Final Project Requirements - adparker/GADSLA_1403 GitHub Wiki
For the Data Science final project, students will work individually or in small groups to analyze a problem in their field of interest using tools from the course.
Address a data-related problem in your professional field or in a field you're interested in. Pick a subject that you're passionate about; if you're strongly interested in the subject matter it'll be more fun for you and you'll probably produce a better project! You can also choose a Kaggle competition, or model yours after one.
In the course of the project, you will complete the following tasks and questions:
- Gather, preprocess and visualize a dataset. What can you learn from a high-level analysis?
- Apply modeling techniques (regression, recommendation, classification, etc.) and data analysis principles (crossvalidation, caution against overfitting, etc.) and report your results.
- Plan out how you would implement what you’ve done in a live system. Where would the data live? How would it represented? How would end-users access it? How often would you have to re-do your analysis?
Vet your project with the instructional team to make sure the scope is suitable for this course.
Outline (Due March 25th, Present & Discuss March 27th)
- Problem you are solving;
- Description of data set and how you will obtain it;
- Hypothesis;
- If you know, what statistical methods you plan to use and why;
- What business applications do you think your findings will have;
- Is there any related or prior work (by you or others) that you can point to;
Presentations (Last Day of Class, May 15th)
On the last day of class, all students will give a 5 – 7 minute presentation per student that summarizes their data results. The presentations should target a non-technical audience, along the lines of a TED talk. If you're in a group, each student should have a turn to speak, closer to 5 minutes each.
What to cover in the presentation:
- Overview of problem and hypothesis
- Overview of data
- Any visualizations or overview you created
- Modeling techniques used and why
- What decisions your findings allow you to make.
- Discuss your implementation plan (or any hurdles there would be)
Grading
- Excellent
- Presentation is engaging, clear, and informative, describing the project, approach, and conclusions, and is suitable for a nontechnical audience.
- Good
- Presentation is as above but is either inadequately engaging, clear, or informative.
- Fair
- Student's presentation fails on two out of three of engaging, clear, and informative.
- Poor
- Student's presentation fails on all three or is offtopic with respect to their paper.
Additional openended feedback will be provided to each student
Written Report (Or Well-Annotated Ipython Notebook)
Students will also submit a short paper with code, or a well-annotated IPython notebook, that describes the project’s technical details. If you could package your code (and data) in a way that's reproducible (in Github or something), that would be great. The report should target a technical audience, such as a technical blog post. Something you can point to in a job interview.
What to cover in the report:
- Description of problem and hypothesis.
- Detailed description your data set.
- How did you decide what features to use in your analysis?

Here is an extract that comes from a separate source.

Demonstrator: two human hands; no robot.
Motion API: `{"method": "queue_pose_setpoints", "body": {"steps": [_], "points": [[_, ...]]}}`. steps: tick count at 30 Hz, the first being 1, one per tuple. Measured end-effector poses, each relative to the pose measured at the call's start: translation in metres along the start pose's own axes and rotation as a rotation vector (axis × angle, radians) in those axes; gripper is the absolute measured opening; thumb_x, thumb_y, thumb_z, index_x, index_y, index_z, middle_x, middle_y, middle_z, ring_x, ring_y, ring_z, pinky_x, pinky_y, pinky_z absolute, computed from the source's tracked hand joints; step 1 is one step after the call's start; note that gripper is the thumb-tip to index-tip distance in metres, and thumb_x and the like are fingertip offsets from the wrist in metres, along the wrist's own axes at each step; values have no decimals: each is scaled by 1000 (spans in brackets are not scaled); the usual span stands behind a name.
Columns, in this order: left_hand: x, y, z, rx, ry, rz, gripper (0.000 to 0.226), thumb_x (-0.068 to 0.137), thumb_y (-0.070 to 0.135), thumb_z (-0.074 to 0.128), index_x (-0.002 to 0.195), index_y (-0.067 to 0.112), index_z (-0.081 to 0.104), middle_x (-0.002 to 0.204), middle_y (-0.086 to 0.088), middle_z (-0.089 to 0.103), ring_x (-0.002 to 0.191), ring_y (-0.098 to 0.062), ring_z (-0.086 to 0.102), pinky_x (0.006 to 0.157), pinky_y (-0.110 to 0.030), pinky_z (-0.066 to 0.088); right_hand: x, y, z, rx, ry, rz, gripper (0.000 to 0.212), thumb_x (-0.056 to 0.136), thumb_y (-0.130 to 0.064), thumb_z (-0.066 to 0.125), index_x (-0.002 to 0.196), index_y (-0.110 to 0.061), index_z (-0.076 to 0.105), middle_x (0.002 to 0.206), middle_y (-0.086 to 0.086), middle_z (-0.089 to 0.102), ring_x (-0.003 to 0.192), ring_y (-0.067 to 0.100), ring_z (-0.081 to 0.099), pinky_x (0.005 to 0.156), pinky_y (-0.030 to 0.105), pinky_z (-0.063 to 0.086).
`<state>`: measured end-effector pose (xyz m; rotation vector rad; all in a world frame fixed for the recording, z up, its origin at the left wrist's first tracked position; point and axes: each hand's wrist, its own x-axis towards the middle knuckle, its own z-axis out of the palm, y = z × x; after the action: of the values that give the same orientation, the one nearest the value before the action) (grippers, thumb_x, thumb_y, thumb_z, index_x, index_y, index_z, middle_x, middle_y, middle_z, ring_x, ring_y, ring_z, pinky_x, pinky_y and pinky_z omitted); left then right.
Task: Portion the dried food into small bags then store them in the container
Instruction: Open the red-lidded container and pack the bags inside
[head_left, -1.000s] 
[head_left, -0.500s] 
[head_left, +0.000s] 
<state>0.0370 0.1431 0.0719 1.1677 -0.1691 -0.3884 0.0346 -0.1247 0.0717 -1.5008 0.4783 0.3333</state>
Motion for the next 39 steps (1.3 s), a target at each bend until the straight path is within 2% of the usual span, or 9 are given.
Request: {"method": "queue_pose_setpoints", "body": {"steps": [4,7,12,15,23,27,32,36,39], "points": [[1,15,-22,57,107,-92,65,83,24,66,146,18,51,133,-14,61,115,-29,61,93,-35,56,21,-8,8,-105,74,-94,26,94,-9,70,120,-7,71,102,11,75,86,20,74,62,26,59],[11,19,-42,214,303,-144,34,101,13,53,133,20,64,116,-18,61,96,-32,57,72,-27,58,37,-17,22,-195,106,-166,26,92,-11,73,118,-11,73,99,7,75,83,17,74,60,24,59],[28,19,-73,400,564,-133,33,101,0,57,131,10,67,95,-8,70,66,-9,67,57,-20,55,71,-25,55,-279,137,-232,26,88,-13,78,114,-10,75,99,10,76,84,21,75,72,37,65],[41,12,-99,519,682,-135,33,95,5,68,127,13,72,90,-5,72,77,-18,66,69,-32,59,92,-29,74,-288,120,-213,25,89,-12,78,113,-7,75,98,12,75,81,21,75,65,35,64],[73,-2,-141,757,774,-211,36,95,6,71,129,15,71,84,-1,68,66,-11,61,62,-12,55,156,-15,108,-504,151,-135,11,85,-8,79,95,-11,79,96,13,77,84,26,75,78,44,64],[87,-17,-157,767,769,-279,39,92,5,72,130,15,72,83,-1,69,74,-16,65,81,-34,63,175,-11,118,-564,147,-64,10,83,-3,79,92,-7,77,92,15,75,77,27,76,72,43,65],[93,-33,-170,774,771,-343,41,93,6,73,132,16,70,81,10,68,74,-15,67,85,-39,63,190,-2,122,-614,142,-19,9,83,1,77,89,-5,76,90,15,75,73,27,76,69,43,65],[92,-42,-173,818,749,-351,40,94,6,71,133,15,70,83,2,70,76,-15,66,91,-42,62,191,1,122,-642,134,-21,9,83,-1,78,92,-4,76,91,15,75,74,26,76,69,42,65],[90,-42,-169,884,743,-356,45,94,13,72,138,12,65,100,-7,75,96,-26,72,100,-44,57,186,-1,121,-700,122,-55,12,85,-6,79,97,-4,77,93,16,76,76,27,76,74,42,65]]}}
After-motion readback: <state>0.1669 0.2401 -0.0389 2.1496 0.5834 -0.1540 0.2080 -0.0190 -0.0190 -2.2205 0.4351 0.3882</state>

- What challenges did you face in terms of obtaining and organizing the data? o What did you learn from the initial exploration phase
- Describe what kinds of statistical methods you used, and perhaps others you considered but did not use, and how you decided what to use.
- What business applications do your findings have?
- Describe the implementation plan in detail from the ingesting of data to how end-users would access it.
Grading
- Excellent
- Report demonstrates thorough understanding of statistical techniques, data management, and the application of these in programming, and is clearly communicated to a reasonably technical audience.
- Good
- Report demonstrates above knowledge, but lacks some necessary rigor, detail, and/or exploratory depth or is not well communicated.
- Fair
- Report demonstrates some learning of principles taught in class, but is clearly lacking in rigor and/or depth.
- Poor
- Report is incomplete or does not conclusively demonstrate understanding of statistics or programming.
Additional open-ended feedback will be provided to each group
Import Dates
Deliverable | Deadline |
---|---|
Outline of project | March 25th |
Class Discussion of outline | March 27th |
Final Presentation & Report | May 15th |
The instructors will be checking in with you periodically to make sure you are making good progress on your projects. Please use office hours to obtain additional help.